Omku hanya diam, dia sadar kalau dia
adalah topik yang dikeluhkan istrinya. Aku pikir dia akan marah, memendam
rasa dalam tapi tidak. Dia tetap
tersenyum padaku. Justru aku yang
mendidih mendengarnya, tidak terima rasanya. Aku lalu melanjutkan percakapan dengan
omku.
“
Biar aja ya om, pesiunan. Kan dulu
kerja terus.” Belaku
“Tapi
hidupkan banyak keperluan, nduk.”
Tanteku membela diri.
Aku
membalikkan badanku dan berkata “ Kalau orang-orang kayak Om ga pensiun, lalu
orang-orang muda seperti aku kerja apa dong
tan? “
Perempuan
itu diam dan melangkah meninggalkan kami.
“Ga
perlu kamu membela Om seperti itu, kamu kan belum tahu rasanya berumah tangga.

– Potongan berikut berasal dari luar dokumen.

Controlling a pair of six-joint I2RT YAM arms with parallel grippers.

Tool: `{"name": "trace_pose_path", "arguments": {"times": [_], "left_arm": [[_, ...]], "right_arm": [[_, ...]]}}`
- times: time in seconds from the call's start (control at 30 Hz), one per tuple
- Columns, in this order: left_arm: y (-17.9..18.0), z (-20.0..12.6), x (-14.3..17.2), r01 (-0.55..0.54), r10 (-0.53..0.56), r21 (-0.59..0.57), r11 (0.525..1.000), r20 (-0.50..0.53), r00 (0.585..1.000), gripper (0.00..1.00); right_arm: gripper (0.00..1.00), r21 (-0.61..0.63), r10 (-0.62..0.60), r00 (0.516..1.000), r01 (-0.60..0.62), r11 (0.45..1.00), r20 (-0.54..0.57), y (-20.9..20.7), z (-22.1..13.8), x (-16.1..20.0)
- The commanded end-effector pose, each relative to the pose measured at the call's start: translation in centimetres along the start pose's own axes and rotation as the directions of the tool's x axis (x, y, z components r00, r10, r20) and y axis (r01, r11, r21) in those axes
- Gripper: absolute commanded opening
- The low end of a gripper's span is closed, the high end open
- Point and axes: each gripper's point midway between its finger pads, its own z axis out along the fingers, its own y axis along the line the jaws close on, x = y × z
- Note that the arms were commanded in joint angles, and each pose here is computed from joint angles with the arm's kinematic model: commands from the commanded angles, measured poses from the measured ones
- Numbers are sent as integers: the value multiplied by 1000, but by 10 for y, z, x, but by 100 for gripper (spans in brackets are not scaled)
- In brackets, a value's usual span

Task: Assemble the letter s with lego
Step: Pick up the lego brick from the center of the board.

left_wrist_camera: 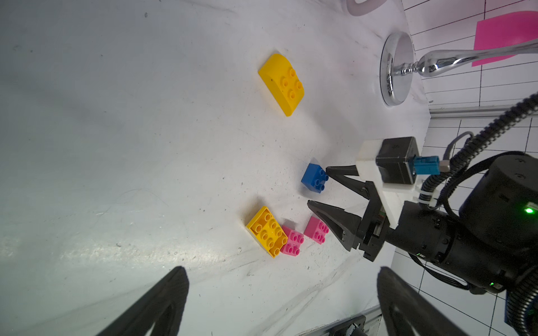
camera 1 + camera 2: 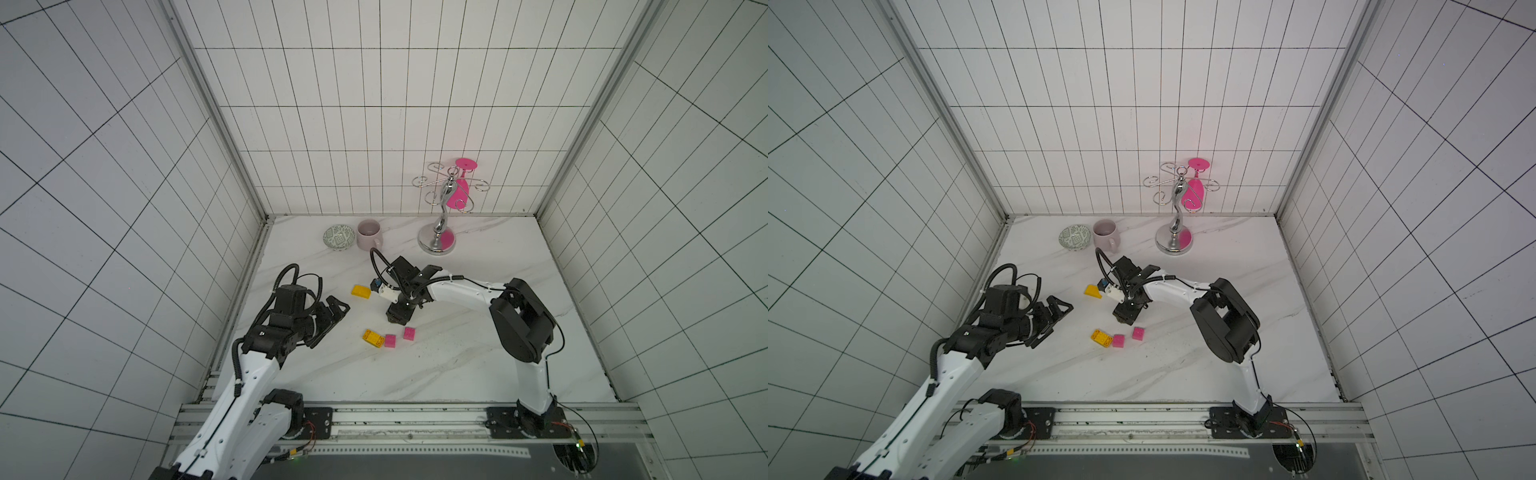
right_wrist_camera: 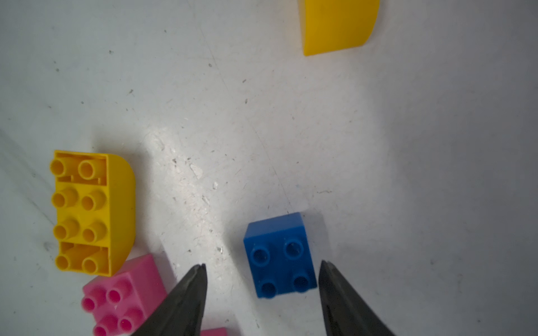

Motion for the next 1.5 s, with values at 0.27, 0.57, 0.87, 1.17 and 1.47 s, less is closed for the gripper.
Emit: {"name": "trace_pose_path", "arguments": {"times": [0.27, 0.57, 0.87, 1.17, 1.47], "left_arm": [[5, 1, 4, 5, -5, 4, 1000, -6, 1000, 98], [6, 3, 4, 7, -7, 1, 1000, -10, 1000, 98], [9, 5, 4, 11, -11, -6, 1000, -11, 1000, 98], [-12, -6, -16, -38, 36, 27, 999, 67, 997, 98], [-38, -30, -32, -143, 135, 43, 989, 146, 980, 98]], "right_arm": [[57, 38, -33, 999, 33, 999, -9, -8, 4, -9], [54, 31, -35, 999, 35, 999, -11, -10, 10, -13], [27, 64, -27, 1000, 27, 998, 0, -14, -1, -17], [23, -11, 224, 970, -224, 975, 95, 11, -73, -44], [22, -79, 193, 980, -189, 979, 39, 70, -60, -40]]}}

Suatu saat kamu akan paham. Tapi, terimakasih”
Laki-laki itu menenangkan aku dalam senyumnya. Sementara aku terkesima
melihat sikapnya. Lalu om bercerita bagaimana mereka berdua pernah
mengalami masa-masa sulit dan
melewatinya dengan baik berkat dukungan dan pengorbanan dari tante.
Semua yang aku ketahui tentang Omku adalah betapa
sabar dan cintanya dia kepada istrinya. Aku sering melihat dia dengan senang
hati menyapu halaman depan, membuang sampah bahkan membakar sampah. Buatku, itu
luar biasa. Pagi hari biasanya dia akan memberi makan ikan sembari kadang
mencabut rumput dan lumut disekitarnya. Seakan dalam ada keindahan dipekerjaan remeh temeh yang dia kerjakan.
Buat
sebagian orang mungkin menganggap dia adalah seorang pengecut karena tidak bisa
mengendalikan istrinya. Tapi buatku dia adalah pahlawan, seorang lelaki sejati
yang bersedia memberikan seluruh hidupnya untuk keluarga yang dia kasihi. Dia
menerima kekurangan pasangannya sama seperti dia menerima dan bangga atas semua
kelebihannya. Dia tidak pernah kehilangan tatap cintanya, tutur manisnya,
lembut dalam setiap laku yang keluar dalam keseharian. Mungkin cinta itu
begitu, selalu melihat hal-hal baik bahkan disaat yang kurang baik sekalipun. Sekali lagi… Mungkin!